Unnamed: 0,File_Name,Content,Category,Complete_Filename,id,News_length
0,001.txt,Ad sales boost Time Warner profit\r\n\r\nQuart...,business,001.txt-business,1,2569
1,002.txt,Dollar gains on Greenspan speech\r\n\r\nThe do...,business,002.txt-business,1,2257
2,003.txt,Yukos unit buyer faces loan claim\r\n\r\nThe o...,business,003.txt-business,1,1557
3,004.txt,High fuel prices hit BA's profits\r\n\r\nBriti...,business,004.txt-business,1,2421
4,005.txt,Pernod takeover talk lifts Domecq\r\n\r\nShare...,business,005.txt-business,1,1575


In [4]:
df.loc[1]['Content']

'Dollar gains on Greenspan speech\r\n\r\nThe dollar has hit its highest level against the euro in almost three months after the Federal Reserve head said the US trade deficit is set to stabilise.\r\n\r\nAnd Alan Greenspan highlighted the US government\'s willingness to curb spending and rising household savings as factors which may help to reduce it. In late trading in New York, the dollar reached $1.2871 against the euro, from $1.2974 on Thursday. Market concerns about the deficit has hit the greenback in recent months. On Friday, Federal Reserve chairman Mr Greenspan\'s speech in London ahead of the meeting of G7 finance ministers sent the dollar higher after it had earlier tumbled on the back of worse-than-expected US jobs data. "I think the chairman\'s taking a much more sanguine view on the current account deficit than he\'s taken for some time," said Robert Sinche, head of currency strategy at Bank of America in New York. "He\'s taking a longer-term view, laying out a set of cond

In [5]:
# 1. Text Cleaning

In [6]:
# 1.1 Special Characters Cleaning:

In [7]:
# \r and \n

df['Content_Parsed_1'] = df['Content'].str.replace("\r", " ")
df['Content_Parsed_1'] = df['Content'].str.replace("\n", " ")
df['Content_Parsed_1'] = df['Content'].str.replace("    ", " ")


In [8]:
text = "Mr Greespan\'s"
text

"Mr Greespan's"

In [9]:
df['Content_Parsed_1'] = df['Content_Parsed_1'].str.replace('"', '')

In [10]:
# 1.2 Upcase / Downcase

In [11]:
# Lowercasing 
df['Content_Parsed_2'] = df['Content_Parsed_1'].str.lower()

In [12]:
# 1.3 Punctuation Signs

In [13]:
punctuation_signs = list("?:!.,;")
df['Content_Parsed_3'] = df['Content_Parsed_2']

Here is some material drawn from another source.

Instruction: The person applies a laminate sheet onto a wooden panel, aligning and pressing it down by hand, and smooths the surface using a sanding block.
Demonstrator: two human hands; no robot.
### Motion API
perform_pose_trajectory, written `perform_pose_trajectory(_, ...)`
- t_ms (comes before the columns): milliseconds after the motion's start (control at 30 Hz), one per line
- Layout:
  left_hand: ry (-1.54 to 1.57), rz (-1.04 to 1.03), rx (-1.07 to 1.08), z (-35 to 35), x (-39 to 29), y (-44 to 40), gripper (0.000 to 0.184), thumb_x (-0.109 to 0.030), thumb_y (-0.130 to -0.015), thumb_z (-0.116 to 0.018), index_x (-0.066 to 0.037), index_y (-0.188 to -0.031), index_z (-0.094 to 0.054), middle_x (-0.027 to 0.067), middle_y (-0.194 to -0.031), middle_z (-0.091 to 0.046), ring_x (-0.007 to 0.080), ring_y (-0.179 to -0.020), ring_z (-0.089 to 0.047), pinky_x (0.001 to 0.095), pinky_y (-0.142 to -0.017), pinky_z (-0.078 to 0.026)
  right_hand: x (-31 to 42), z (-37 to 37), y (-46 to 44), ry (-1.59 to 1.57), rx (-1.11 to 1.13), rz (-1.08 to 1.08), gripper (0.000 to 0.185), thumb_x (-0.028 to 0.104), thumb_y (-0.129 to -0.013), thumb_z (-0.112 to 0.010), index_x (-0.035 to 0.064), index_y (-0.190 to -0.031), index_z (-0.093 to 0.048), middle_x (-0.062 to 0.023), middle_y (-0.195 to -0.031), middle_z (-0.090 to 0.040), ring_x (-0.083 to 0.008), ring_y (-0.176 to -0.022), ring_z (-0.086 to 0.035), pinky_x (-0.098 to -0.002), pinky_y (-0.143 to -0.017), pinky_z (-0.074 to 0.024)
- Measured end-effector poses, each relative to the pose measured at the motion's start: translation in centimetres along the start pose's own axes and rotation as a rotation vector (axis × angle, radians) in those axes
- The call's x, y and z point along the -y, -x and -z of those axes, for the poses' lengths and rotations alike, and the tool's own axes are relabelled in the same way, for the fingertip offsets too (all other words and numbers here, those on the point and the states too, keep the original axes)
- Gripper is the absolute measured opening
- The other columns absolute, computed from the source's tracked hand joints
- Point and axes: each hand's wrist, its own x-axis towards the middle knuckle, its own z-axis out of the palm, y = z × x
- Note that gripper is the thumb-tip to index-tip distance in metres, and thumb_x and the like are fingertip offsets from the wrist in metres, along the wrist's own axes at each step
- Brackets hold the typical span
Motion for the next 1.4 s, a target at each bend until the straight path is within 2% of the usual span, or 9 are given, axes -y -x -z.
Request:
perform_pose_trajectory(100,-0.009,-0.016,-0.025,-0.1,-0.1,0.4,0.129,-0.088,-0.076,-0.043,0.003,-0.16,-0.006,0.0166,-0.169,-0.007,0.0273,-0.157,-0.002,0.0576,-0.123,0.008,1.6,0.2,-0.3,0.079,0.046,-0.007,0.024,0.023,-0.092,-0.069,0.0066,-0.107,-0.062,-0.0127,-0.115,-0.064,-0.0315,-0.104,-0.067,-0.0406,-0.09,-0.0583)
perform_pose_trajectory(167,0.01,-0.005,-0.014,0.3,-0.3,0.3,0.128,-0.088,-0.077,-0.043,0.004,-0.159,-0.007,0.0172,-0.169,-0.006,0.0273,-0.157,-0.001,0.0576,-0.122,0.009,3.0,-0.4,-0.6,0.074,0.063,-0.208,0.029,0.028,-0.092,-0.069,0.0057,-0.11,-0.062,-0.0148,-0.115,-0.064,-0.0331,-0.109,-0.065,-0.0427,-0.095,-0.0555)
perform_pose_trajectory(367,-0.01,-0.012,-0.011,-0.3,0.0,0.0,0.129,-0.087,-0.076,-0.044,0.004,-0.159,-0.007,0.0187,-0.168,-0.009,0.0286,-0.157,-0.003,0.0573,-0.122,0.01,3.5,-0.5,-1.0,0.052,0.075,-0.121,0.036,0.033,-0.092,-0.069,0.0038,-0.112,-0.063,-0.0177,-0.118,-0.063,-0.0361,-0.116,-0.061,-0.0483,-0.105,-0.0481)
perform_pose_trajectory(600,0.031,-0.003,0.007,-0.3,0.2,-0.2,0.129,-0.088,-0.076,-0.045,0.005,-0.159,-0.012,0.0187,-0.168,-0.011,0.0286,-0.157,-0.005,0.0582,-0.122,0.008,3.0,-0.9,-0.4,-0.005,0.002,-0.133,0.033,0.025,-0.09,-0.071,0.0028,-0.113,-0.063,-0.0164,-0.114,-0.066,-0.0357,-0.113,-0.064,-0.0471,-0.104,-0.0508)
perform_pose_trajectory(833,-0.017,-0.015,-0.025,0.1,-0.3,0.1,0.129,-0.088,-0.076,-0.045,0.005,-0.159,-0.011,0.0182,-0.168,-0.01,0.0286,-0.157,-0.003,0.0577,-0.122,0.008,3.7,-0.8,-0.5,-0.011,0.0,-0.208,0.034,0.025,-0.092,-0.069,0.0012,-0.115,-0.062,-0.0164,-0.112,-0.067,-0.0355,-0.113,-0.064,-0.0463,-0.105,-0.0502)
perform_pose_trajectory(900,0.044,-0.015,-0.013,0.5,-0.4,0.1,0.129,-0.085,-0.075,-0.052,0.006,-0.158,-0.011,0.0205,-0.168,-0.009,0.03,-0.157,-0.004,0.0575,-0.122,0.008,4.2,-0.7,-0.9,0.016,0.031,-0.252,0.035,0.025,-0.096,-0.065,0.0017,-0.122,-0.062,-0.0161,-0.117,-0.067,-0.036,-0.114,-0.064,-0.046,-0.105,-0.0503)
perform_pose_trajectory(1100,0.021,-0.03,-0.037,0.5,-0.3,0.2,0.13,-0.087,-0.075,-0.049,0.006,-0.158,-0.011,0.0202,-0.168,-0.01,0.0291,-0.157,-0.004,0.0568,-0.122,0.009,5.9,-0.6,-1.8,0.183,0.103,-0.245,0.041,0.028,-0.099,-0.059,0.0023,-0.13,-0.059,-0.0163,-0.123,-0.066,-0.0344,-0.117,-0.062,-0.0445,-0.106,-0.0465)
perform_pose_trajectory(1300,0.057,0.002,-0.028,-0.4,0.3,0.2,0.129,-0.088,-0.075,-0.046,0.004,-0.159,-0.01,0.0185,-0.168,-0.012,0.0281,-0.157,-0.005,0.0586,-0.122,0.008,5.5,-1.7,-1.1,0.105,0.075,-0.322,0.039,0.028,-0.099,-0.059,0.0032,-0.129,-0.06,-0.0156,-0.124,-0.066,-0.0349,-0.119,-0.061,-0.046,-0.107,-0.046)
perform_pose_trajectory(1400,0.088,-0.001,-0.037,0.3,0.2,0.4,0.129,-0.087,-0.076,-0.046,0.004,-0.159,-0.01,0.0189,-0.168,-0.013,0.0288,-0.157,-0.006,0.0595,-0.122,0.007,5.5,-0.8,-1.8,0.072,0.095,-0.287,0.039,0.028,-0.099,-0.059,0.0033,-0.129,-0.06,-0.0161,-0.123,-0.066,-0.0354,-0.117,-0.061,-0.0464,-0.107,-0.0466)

for punct_sign in punctuation_signs:
    df['Content_Parsed_3'] = df['Content_Parsed_2'].str.replace(punct_sign, '')

In [14]:
# 1.4 Possesive Pronoun

In [15]:
df['Content_Parsed_4'] = df['Content_Parsed_3'].str.replace("'s", "")

In [16]:
# 1.5. Stemming and Lemmatization

In [17]:
# Saving the lemmatizer into an object
wordnet_lemmatizer = WordNetLemmatizer()

In [18]:
nrows = len(df)
lemmatized_text_list = []

for row in range(0, nrows):
    
    # Create an empty list containing lemmatized words
    lemmatized_list = []
    
    # Save the text and its words into an object
    text = df.loc[row]['Content_Parsed_4']
    text_words = text.split(" ")

    # Iterate through every word to lemmatize
    for word in text_words:
        lemmatized_list.append(wordnet_lemmatizer.lemmatize(word, pos="v"))
        
    # Join the list
    lemmatized_text = " ".join(lemmatized_list)
    
    # Append to the list containing the texts
    lemmatized_text_list.append(lemmatized_text)

In [19]:
df['Content_Parsed_5'] = lemmatized_text_list

In [20]:
# 1.6 Stop Words

In [21]:
stop_words = list(stopwords.words('english'))

In [22]:
example = "me eating a meal"
word = "me"

# The regular expression is:
regex = r"\b" + word + r"\b"  # we need to build it like that to work properly

re.sub(regex, "StopWord", example)

'StopWord eating a meal'

In [23]:
df['Content_Parsed_6'] = df['Content_Parsed_5']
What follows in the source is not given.